A copy of the letter is available at: http://earthjustice.org/documents/letter/pdf/letter-opposing-coal-ash-amendment-in-transportation-bill
The Senate passed a clean bill earlier this year, and the current extension passed by the House is set to expire June 30.
“Unfortunately, as frequently as corporate lapdogs repeat that ‘coal ash is like dirt,’ scientifically that’s not the case. It’s just another blatantly false industry talking point,” said Earthjustice attorney Lisa Evans. “The Senate rose above such nonsense and pulled together a transportation bill that focuses on creating meaningful transportation policy and helping fix the economy. The Senate understood that the transportation bill is about protecting American jobs, not poisoning American communities. The coal ash amendment passed by the House will put Americans in thousands of communities at risk from exposure to toxic chemicals like arsenic, hexavalent chromium and lead. These communities don’t need more poison; they need more jobs and a cleaner future.”
“Improper disposal of coal ash poses serious threats to health,” said Barb Gottlieb of Physicians for Social Responsibility. “In fact, those risks are so severe that 840 health professionals from Physicians for Social Responsibility recently signed a letter urging President Obama to release health-protective, enforceable national standards for safe coal ash disposal. Congress should let the EPA do its job and protect us from this toxic threat, rather than undermining evidence-based science and the health of the American people.”
“Coal ash is simply too toxic not to have federally enforceable standards,” said Jennifer Peters, Clean Water Action Water Campaigns Coordinator. “Congress should let EPA do its job, not create a legal loophole that benefits power plant utilities at the expense of public health. This disparate rider has nothing to do with transportation and allows utilities to continue dumping toxic waste into unlined ponds and landfills without enforceable safeguards to prevent ground or surface water contamination.”
“Low income communities and communities of color have historically been the reluctant hosts to polluting industries,” said Elizabeth Yeampierre, Executive Director of UPROSE in Brooklyn, NY. “It saddens us that the narrow air passages of our children and the lungs of our elders must also house the waste from coal-fired powered plants.”
“The transportation bill is critical legislation that will save and create 2.9 million American jobs and shouldn’t be a vehicle for politicians to tack on irrelevant riders that let big polluters run over the health and well-being of our communities,” said Melinda Pierce, Legislative Director at the Sierra Club. “Rep.

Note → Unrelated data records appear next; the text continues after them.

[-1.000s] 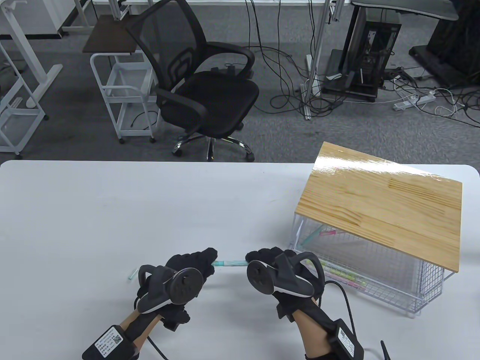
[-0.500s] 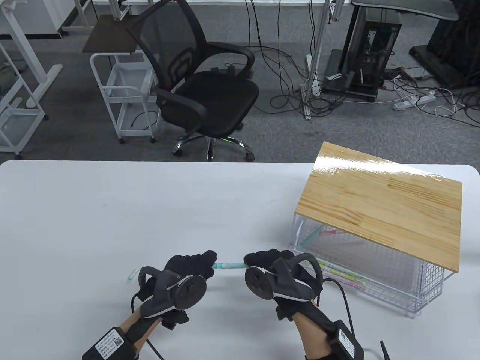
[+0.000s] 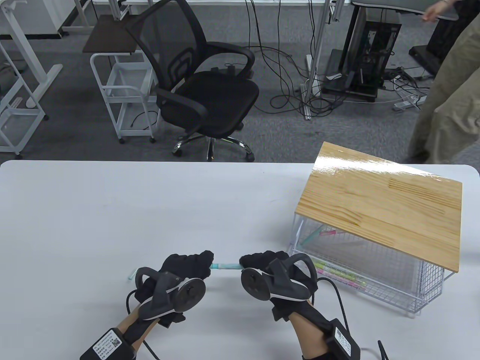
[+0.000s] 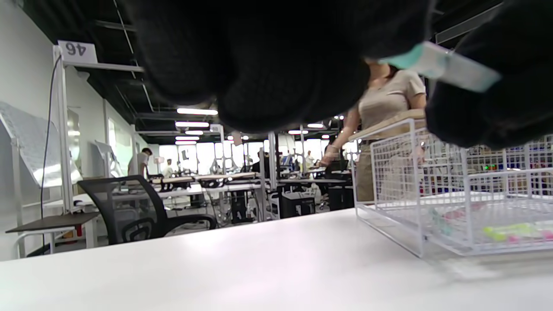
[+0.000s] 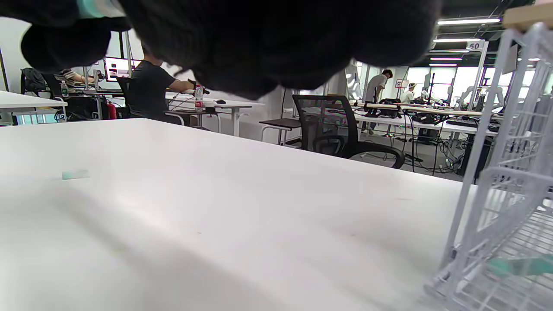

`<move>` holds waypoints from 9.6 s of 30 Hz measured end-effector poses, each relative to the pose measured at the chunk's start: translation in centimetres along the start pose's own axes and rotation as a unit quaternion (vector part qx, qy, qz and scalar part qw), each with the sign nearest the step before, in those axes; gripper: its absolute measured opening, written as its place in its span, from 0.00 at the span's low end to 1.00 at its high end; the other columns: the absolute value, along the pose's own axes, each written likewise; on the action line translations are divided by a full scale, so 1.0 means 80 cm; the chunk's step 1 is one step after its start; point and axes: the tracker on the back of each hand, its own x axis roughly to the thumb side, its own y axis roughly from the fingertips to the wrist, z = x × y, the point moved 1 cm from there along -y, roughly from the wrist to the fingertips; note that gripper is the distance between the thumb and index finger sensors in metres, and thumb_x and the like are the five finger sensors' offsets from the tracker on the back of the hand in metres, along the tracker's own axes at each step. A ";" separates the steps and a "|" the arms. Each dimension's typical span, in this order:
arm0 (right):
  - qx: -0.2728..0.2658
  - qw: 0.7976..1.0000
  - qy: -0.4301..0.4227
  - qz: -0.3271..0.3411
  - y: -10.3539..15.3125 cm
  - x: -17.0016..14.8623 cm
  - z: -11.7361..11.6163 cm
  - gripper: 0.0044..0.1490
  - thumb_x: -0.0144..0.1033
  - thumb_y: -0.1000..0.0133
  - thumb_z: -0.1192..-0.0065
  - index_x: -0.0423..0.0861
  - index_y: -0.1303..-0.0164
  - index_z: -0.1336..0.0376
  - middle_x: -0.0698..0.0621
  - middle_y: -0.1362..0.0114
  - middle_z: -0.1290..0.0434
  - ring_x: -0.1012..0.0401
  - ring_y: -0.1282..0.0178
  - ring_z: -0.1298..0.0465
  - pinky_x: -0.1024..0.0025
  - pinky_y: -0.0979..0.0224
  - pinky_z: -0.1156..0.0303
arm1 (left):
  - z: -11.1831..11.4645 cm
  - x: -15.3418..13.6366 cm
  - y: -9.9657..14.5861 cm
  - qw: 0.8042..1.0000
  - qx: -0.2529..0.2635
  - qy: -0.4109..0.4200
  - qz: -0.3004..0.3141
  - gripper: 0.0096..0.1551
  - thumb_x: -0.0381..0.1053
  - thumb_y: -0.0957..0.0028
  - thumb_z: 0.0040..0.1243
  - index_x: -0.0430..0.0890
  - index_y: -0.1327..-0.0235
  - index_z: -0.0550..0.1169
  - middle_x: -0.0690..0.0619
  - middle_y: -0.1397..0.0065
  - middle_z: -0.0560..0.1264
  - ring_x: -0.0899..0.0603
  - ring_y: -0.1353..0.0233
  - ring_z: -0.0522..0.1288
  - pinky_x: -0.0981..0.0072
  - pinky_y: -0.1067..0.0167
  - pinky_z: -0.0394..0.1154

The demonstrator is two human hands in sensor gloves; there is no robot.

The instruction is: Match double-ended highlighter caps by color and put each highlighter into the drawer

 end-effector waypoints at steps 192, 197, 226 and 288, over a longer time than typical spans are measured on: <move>-0.021 1.000 0.005 0.001 -0.006 0.014 -0.013 0.28 0.44 0.37 0.47 0.57 0.25 0.41 0.56 0.39 0.26 0.57 0.46 0.23 0.51 0.29 0.28 | 0.013 0.004 -0.007 0.997 -0.013 0.076 0.010 0.28 0.54 0.42 0.47 0.54 0.27 0.65 0.61 0.38 0.80 0.55 0.48 0.84 0.54 0.35 0.80; -0.030 0.999 0.008 0.009 -0.006 0.019 -0.012 0.28 0.43 0.37 0.48 0.55 0.26 0.40 0.56 0.40 0.26 0.58 0.48 0.23 0.46 0.35 0.25 | 0.012 0.001 -0.006 0.996 -0.010 0.086 0.011 0.27 0.53 0.43 0.47 0.53 0.28 0.66 0.61 0.39 0.80 0.55 0.50 0.84 0.54 0.37 0.81; 0.012 0.973 -0.003 -0.229 0.040 -0.126 0.014 0.28 0.51 0.35 0.48 0.57 0.24 0.39 0.56 0.34 0.26 0.55 0.37 0.24 0.45 0.23 0.31 | 0.012 -0.042 -0.014 0.987 -0.020 0.145 -0.064 0.32 0.60 0.40 0.49 0.56 0.23 0.61 0.58 0.28 0.75 0.48 0.32 0.79 0.44 0.26 0.72; 0.080 0.926 0.173 -0.325 0.097 -0.183 -0.088 0.25 0.39 0.44 0.28 0.66 0.36 0.30 0.60 0.35 0.18 0.60 0.39 0.15 0.58 0.38 0.18 | 0.016 -0.105 -0.021 0.968 -0.044 0.194 -0.154 0.35 0.64 0.41 0.49 0.59 0.20 0.60 0.53 0.16 0.68 0.43 0.19 0.71 0.36 0.21 0.65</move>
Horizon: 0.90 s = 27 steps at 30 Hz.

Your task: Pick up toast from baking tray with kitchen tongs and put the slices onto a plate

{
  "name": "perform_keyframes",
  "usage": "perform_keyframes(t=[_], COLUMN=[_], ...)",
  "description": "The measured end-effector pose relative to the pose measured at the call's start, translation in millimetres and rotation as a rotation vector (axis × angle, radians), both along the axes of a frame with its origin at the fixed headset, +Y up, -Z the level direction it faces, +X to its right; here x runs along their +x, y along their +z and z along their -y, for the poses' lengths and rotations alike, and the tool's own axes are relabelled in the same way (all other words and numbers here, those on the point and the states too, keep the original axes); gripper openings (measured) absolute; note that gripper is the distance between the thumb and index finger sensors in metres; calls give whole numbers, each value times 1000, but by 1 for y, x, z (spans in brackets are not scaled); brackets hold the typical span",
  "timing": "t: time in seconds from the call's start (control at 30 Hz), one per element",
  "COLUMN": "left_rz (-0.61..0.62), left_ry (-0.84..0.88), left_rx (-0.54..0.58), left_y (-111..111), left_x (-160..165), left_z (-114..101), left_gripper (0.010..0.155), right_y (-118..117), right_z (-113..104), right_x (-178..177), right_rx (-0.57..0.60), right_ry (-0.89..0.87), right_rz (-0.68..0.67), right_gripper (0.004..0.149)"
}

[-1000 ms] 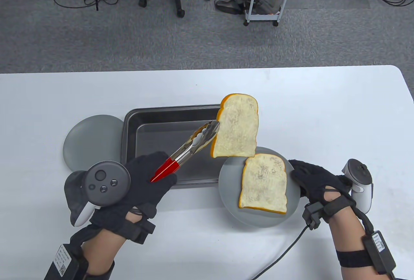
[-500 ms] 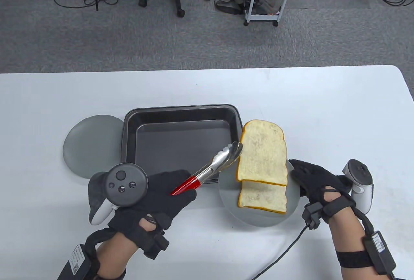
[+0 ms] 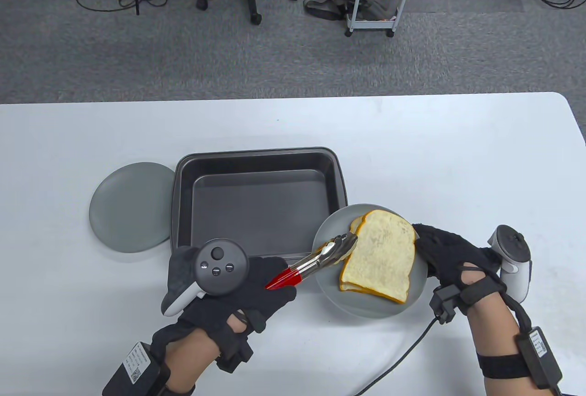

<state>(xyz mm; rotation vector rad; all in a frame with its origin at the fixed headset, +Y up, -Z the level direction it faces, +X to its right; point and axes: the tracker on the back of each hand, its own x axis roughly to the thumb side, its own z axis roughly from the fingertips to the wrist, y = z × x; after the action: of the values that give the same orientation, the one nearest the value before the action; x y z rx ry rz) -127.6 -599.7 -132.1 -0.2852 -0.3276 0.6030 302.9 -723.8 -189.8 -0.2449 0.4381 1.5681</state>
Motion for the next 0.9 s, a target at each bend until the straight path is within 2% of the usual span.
perform_keyframes(t=[0.1,0.27,0.53,0.7,0.9], left_rz=[-4,-16,-118,-220,-474], left_ry=[-4,20,21,-7,-39], left_rx=[-7,-1,48,107,180], left_y=[-1,-2,-1,4,10], left_x=[-2,-8,-26,-46,-84], left_z=[1,2,-4,-9,-11], left_gripper=[77,83,92,95,94], right_y=[0,0,1,0,1], right_z=[0,0,0,0,0], right_x=[0,1,1,1,1], right_rx=[1,6,6,5,9], right_ry=[3,11,6,9,14], right_rz=[-4,1,-1,-3,20], right_gripper=[49,49,49,49,49])
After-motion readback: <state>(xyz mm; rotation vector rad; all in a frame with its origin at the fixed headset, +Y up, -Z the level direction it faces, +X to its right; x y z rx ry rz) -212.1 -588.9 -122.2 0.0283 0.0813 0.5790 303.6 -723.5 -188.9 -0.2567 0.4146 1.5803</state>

McKinley’s reckless amendment is a giveaway to Big Coal that would treat coal ash—a known carcinogen—as less harmful than household trash, while doing nothing to prevent another disaster like the one that devastated Kingston, Tennessee in 2008. McKinley’s legislation is another in a long line of attacks from House leadership on the health of our environment and our families.”
“The coal ash rider industry wants to attach to the transportation bill is designed to keep polluters from having to clean up contaminated ash dumps,” said Eric Schaeffer, of Environmental Integrity Project. “Let’s hope Congress has the good sense to reject this special interest lobbying.”